Comment 77 for bug 653714

Revision history for this message
In , Nv28m (nv28m) wrote :

I had the feeling that there's not much chance that the dump alone will help. So I did some debugging on my own, after all it can't be that hard if I have the hardware at hand to play with ;)

First I've collected all writes locations out from the dump, and ignored the part which looked like a frame buffer. I got around 260 locations, I guess most of these must be mapped registers.

Then I did the nvidia boot and kexec to nouveau, when everything works except that the GPU locks after a while.

Anyway, it's stable enough to dump of those 260 registers. Then I made a suspend to RAM, and back. Screen trashing is back of course, but let's dump those registers again.

Comparing the dumps reveals that 30 locations are different now.

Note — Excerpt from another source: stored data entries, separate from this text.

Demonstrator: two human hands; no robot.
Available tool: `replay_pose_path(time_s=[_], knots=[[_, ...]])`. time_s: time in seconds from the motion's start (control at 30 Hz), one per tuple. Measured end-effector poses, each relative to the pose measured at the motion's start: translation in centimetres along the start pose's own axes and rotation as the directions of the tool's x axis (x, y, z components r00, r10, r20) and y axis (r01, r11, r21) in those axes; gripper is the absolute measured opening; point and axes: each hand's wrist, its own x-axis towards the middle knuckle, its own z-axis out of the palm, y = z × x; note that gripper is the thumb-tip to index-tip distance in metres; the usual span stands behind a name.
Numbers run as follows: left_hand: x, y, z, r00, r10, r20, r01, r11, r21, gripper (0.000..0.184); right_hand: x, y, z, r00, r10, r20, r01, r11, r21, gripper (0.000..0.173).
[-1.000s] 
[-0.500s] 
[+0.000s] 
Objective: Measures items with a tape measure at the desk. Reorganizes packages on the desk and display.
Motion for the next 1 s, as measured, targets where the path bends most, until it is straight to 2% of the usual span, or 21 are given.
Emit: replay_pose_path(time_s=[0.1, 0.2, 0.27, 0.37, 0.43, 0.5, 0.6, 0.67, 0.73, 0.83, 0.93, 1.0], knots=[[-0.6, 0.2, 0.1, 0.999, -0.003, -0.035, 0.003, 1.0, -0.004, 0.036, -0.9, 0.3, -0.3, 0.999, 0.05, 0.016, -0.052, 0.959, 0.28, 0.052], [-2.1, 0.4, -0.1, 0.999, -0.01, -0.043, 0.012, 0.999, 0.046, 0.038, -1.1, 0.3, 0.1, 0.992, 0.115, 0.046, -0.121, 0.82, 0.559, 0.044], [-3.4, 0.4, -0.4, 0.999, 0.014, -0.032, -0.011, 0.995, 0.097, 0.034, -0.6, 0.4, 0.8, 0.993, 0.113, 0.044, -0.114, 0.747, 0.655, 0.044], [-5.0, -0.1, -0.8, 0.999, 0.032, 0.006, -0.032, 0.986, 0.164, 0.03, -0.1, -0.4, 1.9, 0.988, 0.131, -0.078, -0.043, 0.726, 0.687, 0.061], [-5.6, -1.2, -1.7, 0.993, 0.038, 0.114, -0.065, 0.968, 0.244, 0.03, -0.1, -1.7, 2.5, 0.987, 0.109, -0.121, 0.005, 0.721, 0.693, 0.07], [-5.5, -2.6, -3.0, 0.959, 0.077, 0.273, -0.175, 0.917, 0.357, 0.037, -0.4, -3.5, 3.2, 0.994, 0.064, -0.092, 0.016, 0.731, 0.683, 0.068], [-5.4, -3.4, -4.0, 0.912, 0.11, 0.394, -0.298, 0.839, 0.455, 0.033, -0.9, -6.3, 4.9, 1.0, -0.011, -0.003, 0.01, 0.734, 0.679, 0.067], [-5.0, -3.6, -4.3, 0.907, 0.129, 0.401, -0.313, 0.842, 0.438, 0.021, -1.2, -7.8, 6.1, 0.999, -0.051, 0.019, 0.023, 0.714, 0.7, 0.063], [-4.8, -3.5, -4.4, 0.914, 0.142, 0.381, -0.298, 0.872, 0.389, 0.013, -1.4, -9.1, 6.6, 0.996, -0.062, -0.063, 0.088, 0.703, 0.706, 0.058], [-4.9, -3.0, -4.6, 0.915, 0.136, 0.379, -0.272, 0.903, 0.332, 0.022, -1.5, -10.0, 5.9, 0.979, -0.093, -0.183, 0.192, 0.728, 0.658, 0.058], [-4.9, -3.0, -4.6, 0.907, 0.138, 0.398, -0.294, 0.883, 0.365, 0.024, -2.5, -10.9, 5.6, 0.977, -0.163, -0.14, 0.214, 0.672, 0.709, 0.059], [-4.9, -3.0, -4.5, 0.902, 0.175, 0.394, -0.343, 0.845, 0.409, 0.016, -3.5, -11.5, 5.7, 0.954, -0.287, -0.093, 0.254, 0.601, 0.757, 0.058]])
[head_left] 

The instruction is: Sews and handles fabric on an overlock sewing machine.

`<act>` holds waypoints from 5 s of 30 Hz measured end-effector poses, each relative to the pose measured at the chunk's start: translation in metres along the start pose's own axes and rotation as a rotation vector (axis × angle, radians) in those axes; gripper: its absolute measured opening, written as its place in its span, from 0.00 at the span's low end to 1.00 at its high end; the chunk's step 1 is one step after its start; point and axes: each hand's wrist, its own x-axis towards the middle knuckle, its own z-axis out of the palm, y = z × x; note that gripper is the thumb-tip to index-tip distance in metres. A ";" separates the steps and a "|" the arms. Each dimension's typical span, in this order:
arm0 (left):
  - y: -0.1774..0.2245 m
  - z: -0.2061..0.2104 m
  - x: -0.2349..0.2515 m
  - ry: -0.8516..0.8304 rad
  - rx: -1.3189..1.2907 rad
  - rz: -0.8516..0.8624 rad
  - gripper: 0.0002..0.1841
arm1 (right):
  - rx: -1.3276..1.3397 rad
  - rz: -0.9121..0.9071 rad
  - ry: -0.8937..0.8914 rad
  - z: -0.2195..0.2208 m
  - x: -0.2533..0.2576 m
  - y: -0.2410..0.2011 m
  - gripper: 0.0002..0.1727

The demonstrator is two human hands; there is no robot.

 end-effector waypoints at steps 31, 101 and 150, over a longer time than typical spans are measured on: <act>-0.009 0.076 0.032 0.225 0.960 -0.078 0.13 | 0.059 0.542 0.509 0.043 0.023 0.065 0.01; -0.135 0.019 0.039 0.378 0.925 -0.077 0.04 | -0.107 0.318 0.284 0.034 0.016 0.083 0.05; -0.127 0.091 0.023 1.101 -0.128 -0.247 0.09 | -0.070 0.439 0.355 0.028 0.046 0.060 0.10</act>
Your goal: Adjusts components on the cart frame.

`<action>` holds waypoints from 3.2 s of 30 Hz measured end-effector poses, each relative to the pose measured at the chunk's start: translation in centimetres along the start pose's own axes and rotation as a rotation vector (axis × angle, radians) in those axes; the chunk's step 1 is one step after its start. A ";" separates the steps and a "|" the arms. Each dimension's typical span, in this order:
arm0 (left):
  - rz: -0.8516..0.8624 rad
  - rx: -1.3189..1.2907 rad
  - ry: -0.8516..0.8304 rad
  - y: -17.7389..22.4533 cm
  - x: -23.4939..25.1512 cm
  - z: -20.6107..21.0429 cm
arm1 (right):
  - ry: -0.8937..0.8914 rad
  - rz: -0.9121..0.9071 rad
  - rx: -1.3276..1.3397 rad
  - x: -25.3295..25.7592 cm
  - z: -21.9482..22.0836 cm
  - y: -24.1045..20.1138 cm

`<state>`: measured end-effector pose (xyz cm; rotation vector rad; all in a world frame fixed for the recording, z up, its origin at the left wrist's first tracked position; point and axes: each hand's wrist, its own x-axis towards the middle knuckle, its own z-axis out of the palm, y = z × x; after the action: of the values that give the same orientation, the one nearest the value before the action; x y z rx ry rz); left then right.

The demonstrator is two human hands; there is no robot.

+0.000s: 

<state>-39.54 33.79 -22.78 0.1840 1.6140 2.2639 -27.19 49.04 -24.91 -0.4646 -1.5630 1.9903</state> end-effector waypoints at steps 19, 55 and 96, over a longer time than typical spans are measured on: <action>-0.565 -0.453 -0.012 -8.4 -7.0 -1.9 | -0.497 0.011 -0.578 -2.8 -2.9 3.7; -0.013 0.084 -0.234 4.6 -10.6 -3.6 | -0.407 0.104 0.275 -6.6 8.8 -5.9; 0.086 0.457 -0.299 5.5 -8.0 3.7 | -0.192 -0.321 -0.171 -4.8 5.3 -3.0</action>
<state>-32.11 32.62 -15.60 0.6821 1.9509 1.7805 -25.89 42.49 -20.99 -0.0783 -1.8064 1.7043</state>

I wrote all those registers back as they were before the suspend. Of course console went immediately blank. But I can still start X blindly, which hangs of course, but at least I can move a flawless cursor around. (normally it's trashed as well)

So it must be one of these. I resorted to normal bisecting from here to find transhing/non-trashing set of registers. There were plenty of hangs and reboots ;)

At the end I got what I wanted. The winner is:
nvapoke 00100080 e1000000

This register is e0000000 after suspend or after clean boot. So all this trouble only because of a single bit was not set ;(

The earlier GPU lockup (with kexec nouveau after nvidia driver init) does not happen anymore when I only set this bit, but nothing else. It probably must be due to some other uninitialized state, but I'm not sure if it's worth to find out what it is, after all the default state on boot is ok.

From here I pass the ball back. Please, with this knowledge could someone fix up the driver? Most likely it would be better done on the kernel side as the KMS frame buffer is affected too. Of course testing patches should be no problem ;)

Thanks!